Did you ever walk in a souk? The ideal museum of the mind, that is. Everything is an object, everything is a thing, and everything is in a composition, a composition of perception rather than of order. This is what I'm looking for: composite and yet irreducible feelings, in lieu of sterile memories. How to assemble one crass object next to another without losing their quality of crassness and yet forming a unity that is not a totality but more like a sequences of monads? Totality is perverse: there's no entrance or exit. Crass, like "interesting" is not an aesthetic quality or a degree of intensity in appereance - in appereance there's always isonomy and equality - but rather the negation of the possibility of a phenomenon, it's the anti-phenomenon: The illusion of durability without appereance - pure thingness. But pure thingness is also the negation of creation, that's why crass objects create the illusion of anti-art, nevertheless, "This is not a pipe", writes Magritte in his own painting. I want an inventory of memory populated with things, with primal things, and not with photographic memory; photography is the fulfillment of the contemporary illusion of death, of a transient death, that happens over and over.
I want it to happen only once, like the moment of love. I want to be able to die. I want to be able to live. I want to be able taste. I want it to happen only once. It's the reenactment of memory, the reenactment of feeling, what causes the perpetual distortion, as if one were forever willing to return to a primal moment of intensity that was never experienced in this life, a vault of memory that remains closed for as long as one lives. That's why I'm so attracted to thingness.
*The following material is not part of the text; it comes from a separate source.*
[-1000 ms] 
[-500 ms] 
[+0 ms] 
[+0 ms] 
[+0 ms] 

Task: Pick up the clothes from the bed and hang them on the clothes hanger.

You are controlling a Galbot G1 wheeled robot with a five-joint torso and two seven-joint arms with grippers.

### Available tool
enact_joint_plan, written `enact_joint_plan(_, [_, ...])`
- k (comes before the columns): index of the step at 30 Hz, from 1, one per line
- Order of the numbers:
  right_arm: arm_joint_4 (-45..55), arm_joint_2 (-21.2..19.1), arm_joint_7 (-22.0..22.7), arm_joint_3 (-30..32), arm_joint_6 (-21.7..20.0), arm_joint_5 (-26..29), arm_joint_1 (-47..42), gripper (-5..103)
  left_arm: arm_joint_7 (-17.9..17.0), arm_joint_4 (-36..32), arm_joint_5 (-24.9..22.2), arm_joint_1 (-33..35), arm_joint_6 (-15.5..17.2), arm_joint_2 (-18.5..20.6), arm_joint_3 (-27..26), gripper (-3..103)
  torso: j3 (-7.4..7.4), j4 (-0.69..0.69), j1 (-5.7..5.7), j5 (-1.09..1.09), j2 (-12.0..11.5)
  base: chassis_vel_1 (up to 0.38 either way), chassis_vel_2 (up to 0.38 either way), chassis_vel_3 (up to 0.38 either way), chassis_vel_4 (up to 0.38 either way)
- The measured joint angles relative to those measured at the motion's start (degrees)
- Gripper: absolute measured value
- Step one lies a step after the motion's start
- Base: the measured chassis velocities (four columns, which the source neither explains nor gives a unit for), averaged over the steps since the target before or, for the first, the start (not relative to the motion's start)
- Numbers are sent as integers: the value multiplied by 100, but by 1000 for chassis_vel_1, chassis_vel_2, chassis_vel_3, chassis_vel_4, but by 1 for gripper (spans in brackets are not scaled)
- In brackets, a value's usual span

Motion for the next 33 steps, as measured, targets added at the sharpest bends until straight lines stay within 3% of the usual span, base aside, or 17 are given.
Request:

Caressing the cheek of a sleeping T. and feeling at the simple touch the years of absence between the longing and the moment of love, the water of glass atop the piano tiptoeing carefully around the notes, the smell of letters, the pearly texture of mussels, intoxications of mint and basil, the skin of blue cheese, imagining what Kuwait looks like from the Portuguese Fort, an I love you in the Arabic language. Those are the things I love. I am reminded of God, should he happen to be. He didn't describe feelings, he didn't see images. He only named things. Isn't that what Klimt did in his paintings? Think of Adele Bloch-Bauer. The sleepless nights our lips cracked. Familiary is a curse, so is the everyday. It's like an installation. I want the excitement, the endless possibility, the strangeness, of what can never be had.